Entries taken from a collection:
Segment Open

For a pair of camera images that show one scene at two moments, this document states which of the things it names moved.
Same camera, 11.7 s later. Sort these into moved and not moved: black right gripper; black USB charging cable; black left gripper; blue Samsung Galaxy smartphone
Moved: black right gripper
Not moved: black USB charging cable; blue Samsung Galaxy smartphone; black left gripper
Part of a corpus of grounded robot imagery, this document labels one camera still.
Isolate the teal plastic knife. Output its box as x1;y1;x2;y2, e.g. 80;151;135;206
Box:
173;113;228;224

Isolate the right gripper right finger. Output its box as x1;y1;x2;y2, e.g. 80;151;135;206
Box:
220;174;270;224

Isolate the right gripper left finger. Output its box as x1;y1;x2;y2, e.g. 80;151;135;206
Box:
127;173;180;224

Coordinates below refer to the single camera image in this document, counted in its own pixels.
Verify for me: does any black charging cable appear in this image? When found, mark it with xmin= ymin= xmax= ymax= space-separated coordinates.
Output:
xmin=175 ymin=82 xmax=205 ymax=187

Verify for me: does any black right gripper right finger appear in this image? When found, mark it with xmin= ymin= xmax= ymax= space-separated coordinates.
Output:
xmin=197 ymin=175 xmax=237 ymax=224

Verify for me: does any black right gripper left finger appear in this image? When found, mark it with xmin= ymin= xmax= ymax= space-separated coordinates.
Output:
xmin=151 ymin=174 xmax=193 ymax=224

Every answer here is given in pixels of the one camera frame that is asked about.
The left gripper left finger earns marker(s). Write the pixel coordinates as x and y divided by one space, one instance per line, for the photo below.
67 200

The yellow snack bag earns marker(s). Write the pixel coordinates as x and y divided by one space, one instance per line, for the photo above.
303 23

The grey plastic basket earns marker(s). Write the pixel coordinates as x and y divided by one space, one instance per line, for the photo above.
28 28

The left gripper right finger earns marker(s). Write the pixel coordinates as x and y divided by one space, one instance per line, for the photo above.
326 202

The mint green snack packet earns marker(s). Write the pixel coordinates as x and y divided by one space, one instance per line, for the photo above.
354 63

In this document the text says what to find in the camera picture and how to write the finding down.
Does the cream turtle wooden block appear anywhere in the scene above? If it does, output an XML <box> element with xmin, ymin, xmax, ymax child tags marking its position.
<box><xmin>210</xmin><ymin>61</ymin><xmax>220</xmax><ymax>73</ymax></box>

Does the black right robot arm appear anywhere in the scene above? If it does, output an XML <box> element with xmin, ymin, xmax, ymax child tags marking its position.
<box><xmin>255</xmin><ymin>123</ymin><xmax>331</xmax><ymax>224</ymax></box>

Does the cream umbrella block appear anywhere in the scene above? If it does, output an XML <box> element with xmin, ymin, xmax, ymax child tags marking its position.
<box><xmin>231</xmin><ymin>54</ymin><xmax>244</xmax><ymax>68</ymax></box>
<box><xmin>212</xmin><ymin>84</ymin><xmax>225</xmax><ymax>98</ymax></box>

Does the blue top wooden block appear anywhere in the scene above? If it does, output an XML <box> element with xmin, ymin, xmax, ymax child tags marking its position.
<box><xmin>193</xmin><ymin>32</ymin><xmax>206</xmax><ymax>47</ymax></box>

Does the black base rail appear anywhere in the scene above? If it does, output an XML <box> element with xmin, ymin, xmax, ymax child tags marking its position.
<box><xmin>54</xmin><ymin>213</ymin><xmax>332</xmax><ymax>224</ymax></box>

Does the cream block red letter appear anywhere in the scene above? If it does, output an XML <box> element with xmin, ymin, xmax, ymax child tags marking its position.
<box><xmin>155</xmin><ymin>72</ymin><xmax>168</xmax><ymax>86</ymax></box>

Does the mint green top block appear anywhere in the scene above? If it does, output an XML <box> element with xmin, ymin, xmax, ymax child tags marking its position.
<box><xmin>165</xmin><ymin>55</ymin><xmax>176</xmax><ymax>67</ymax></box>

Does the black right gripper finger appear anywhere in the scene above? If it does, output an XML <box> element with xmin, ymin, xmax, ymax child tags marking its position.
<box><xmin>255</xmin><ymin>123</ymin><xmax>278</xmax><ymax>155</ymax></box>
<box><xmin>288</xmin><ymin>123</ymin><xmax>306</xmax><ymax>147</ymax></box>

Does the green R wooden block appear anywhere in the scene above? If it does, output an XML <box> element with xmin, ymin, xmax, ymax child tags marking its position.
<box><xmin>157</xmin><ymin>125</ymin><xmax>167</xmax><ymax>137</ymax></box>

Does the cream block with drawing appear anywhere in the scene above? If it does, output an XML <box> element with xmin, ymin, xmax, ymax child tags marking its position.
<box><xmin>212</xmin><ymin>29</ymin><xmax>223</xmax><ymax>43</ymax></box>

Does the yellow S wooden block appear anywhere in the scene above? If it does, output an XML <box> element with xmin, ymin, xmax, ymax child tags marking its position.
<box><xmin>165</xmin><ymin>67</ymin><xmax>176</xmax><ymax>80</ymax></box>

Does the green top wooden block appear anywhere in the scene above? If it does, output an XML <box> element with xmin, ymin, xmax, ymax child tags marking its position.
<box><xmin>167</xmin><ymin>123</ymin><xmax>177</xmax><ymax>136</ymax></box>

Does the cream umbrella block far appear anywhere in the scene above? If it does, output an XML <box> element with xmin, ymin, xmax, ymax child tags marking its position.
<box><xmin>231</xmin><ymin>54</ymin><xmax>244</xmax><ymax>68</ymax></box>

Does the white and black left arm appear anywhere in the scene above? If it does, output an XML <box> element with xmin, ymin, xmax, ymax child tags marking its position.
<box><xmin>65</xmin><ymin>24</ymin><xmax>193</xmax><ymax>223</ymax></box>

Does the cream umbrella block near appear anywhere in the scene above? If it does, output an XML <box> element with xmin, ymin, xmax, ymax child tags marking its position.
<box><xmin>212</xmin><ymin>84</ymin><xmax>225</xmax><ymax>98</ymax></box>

Segment Closed

HOW TO COMPLETE THIS TASK: Copy out each line of the records that holds the string "cream".

FINISHED EXERCISE:
Does the cream turtle wooden block appear anywhere in the scene above? If it does, output an XML <box> element with xmin, ymin, xmax, ymax child tags marking its position.
Does the cream umbrella block appear anywhere in the scene above? If it does, output an XML <box> element with xmin, ymin, xmax, ymax child tags marking its position.
Does the cream block red letter appear anywhere in the scene above? If it does, output an XML <box> element with xmin, ymin, xmax, ymax child tags marking its position.
Does the cream block with drawing appear anywhere in the scene above? If it does, output an XML <box> element with xmin, ymin, xmax, ymax child tags marking its position.
Does the cream umbrella block far appear anywhere in the scene above? If it does, output an XML <box> element with xmin, ymin, xmax, ymax child tags marking its position.
Does the cream umbrella block near appear anywhere in the scene above? If it does, output an XML <box> element with xmin, ymin, xmax, ymax child tags marking its position.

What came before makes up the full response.